May I please have every record restated word for word, with the images left out?

┌──

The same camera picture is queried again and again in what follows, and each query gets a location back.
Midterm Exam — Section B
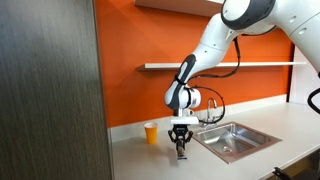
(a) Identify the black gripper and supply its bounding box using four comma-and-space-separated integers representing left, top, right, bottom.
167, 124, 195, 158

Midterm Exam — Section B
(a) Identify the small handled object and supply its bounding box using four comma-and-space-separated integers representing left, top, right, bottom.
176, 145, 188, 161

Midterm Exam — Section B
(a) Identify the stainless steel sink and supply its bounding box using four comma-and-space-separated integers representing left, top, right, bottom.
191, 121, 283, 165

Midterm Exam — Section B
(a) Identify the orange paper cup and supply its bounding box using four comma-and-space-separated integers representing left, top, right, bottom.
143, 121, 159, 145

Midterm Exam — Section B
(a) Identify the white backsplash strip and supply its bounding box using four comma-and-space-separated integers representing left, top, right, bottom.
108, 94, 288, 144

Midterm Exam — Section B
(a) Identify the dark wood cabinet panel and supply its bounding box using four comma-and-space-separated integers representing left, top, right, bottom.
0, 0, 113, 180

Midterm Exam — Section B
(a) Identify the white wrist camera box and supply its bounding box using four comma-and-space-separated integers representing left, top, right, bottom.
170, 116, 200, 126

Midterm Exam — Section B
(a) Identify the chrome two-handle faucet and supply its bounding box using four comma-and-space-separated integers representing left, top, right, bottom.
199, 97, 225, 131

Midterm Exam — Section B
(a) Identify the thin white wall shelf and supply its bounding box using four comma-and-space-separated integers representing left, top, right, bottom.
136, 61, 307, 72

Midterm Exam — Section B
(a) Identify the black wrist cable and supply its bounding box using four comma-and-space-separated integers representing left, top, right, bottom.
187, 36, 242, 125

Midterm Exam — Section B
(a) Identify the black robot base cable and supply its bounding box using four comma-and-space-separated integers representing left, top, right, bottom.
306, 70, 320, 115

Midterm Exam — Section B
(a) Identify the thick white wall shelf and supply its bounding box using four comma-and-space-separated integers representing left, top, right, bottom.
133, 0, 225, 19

└──

# [Response for this exercise]
The same camera picture is queried again and again in what follows, and each query gets a location back.
Midterm Exam — Section B
(a) Identify the black gripper and supply its bounding box using four comma-and-space-separated integers representing left, top, right, bottom.
167, 124, 195, 158

Midterm Exam — Section B
(a) Identify the small handled object and supply its bounding box using four comma-and-space-separated integers representing left, top, right, bottom.
176, 145, 188, 161

Midterm Exam — Section B
(a) Identify the stainless steel sink and supply its bounding box using four comma-and-space-separated integers representing left, top, right, bottom.
191, 121, 283, 165

Midterm Exam — Section B
(a) Identify the orange paper cup and supply its bounding box using four comma-and-space-separated integers representing left, top, right, bottom.
143, 121, 159, 145

Midterm Exam — Section B
(a) Identify the white backsplash strip and supply its bounding box using four comma-and-space-separated integers representing left, top, right, bottom.
108, 94, 288, 144

Midterm Exam — Section B
(a) Identify the dark wood cabinet panel and supply its bounding box using four comma-and-space-separated integers representing left, top, right, bottom.
0, 0, 113, 180

Midterm Exam — Section B
(a) Identify the white wrist camera box and supply its bounding box using four comma-and-space-separated integers representing left, top, right, bottom.
170, 116, 200, 126

Midterm Exam — Section B
(a) Identify the chrome two-handle faucet and supply its bounding box using four comma-and-space-separated integers representing left, top, right, bottom.
199, 97, 225, 131

Midterm Exam — Section B
(a) Identify the thin white wall shelf and supply its bounding box using four comma-and-space-separated integers representing left, top, right, bottom.
136, 61, 307, 72

Midterm Exam — Section B
(a) Identify the black wrist cable and supply its bounding box using four comma-and-space-separated integers representing left, top, right, bottom.
187, 36, 242, 125

Midterm Exam — Section B
(a) Identify the black robot base cable and supply its bounding box using four comma-and-space-separated integers representing left, top, right, bottom.
306, 70, 320, 115

Midterm Exam — Section B
(a) Identify the thick white wall shelf and supply its bounding box using four comma-and-space-separated integers representing left, top, right, bottom.
133, 0, 225, 19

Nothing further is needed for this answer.